The Geometry of Diagonalizable Matrices
A diagonal matrix is easy to understand geometrically, as it just scales the coordinate axes:
\left(\begin{array}{ccc}1&0&0\\0&2&0\\0&0&3\end{array}\right)\left(\begin{array}{c}1\\0\\0\end{array}\right)=1\cdot\left(\begin{array}{c}1\\0\\0\end{array}\right)\quad\left(\begin{array}{ccc}1&0&0\\0&2&0\\0&0&3\end{array}\right)\left(\begin{array}{c}0\\1\\0\end{array}\right)=2\cdot\left(\begin{array}{c}0\\1\\0\end{array}\right)\nonumber
\left(\begin{array}{ccc}1&0&0\\0&2&0\\0&0&3\end{array}\right)\left(\begin{array}{c}0\\0\\1\end{array}\right)=3\cdot\left(\begin{array}{c}0\\0\\1\end{array}\right).\nonumber
Therefore, we know from Section 5.3 that a diagonalizable matrix simply scales the “axes” with respect to a different coordinate system. Indeed, if v_1,v_2,\ldots,v_n are linearly independent eigenvectors of an n\times n matrix A\text{,} then A scales the v_i-direction by the eigenvalue \lambda_i.
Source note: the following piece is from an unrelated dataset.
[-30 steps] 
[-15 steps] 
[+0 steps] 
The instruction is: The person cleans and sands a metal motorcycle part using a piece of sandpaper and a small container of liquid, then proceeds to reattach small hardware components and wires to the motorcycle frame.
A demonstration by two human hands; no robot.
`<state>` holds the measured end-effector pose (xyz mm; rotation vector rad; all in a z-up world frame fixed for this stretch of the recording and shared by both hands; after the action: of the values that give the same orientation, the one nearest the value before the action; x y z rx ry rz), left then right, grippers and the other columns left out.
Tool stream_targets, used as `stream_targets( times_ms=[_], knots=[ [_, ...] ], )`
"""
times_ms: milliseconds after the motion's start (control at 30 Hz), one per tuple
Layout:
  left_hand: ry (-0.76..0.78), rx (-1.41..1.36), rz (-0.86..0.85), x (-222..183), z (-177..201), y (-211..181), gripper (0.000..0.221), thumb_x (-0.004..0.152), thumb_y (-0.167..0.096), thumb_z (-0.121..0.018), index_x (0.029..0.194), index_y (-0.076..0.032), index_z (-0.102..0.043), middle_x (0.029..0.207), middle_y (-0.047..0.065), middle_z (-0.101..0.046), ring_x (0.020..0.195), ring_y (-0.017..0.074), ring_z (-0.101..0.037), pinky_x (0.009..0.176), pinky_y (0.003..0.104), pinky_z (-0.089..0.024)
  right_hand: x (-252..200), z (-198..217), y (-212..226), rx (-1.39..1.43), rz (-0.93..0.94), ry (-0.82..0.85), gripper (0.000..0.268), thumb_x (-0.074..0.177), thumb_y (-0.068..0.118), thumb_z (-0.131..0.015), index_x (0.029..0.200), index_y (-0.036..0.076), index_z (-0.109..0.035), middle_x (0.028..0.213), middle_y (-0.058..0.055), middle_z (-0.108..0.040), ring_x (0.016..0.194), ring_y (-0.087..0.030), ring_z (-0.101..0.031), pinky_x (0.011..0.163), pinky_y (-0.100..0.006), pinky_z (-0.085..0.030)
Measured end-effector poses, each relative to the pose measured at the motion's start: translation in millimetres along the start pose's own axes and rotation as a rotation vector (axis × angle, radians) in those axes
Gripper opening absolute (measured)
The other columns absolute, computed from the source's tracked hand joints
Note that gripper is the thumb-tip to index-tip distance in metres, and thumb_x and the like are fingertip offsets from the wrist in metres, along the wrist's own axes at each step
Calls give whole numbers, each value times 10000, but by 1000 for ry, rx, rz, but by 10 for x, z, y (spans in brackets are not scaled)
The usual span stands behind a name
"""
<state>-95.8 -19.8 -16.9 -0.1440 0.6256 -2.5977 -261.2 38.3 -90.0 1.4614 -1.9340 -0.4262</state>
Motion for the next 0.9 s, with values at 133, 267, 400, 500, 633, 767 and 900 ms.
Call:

In the following examples, we visualize the action of a diagonalizable matrix A in terms of its dynamics. In other words, we start with a collection of vectors (drawn as points), and we see where they move when we multiply them by A repeatedly.
Describe how the matrix
A = \frac{1}{10}\left(\begin{array}{cc}11&6\\9&14\end{array}\right) \nonumber
acts on the plane.
Solution
First we diagonalize A. The characteristic polynomial is
f(\lambda) = \lambda^2 - \text{Tr}(A)\lambda + \det(A) = \lambda^2 - \frac 52\lambda + 1 = (\lambda - 2)\left(\lambda - \frac 12\right). \nonumber
We compute the 2-eigenspace:
(A-2I_3)v = 0 \iff \frac 1{10}\left(\begin{array}{cc}-9&6\\9&-6\end{array}\right)v = 0 \;\xrightarrow{\text{RREF}}\; \left(\begin{array}{cc}1&-2/3\\0&0\end{array}\right)v = 0. \nonumber
The parametric form of this equation is x = 2/3y\text{,} so one eigenvector is v_1 = {2/3\choose 1}. For the 1/2-eigenspace, we have:
\left(A-\frac 12I_3\right)v = 0 \iff \frac 1{10}\left(\begin{array}{cc}6&6\\9&9\end{array}\right)v = 0 \;\xrightarrow{\text{RREF}}\; \left(\begin{array}{cc}1&1\\0&0\end{array}\right)v = 0. \nonumber
The parametric form of this equation is x = -y\text{,} so an eigenvector is v_2 = {-1\choose 1}. It follows that A = CDC^{-1}\text{,} where
C = \left(\begin{array}{cc}2/3&-1 \\ 1&1\end{array}\right) \qquad D = \left(\begin{array}{cc}2&0\\0&1/2\end{array}\right). \nonumber
The diagonal matrix D scales the x-coordinate by 2 and the y-coordinate by 1/2. Therefore, it moves vectors closer to the x-axis and farther from the y-axis. In fact, since (2x)(y/2) = xy\text{,} multiplication by D does not move a point off of a hyperbola xy = C.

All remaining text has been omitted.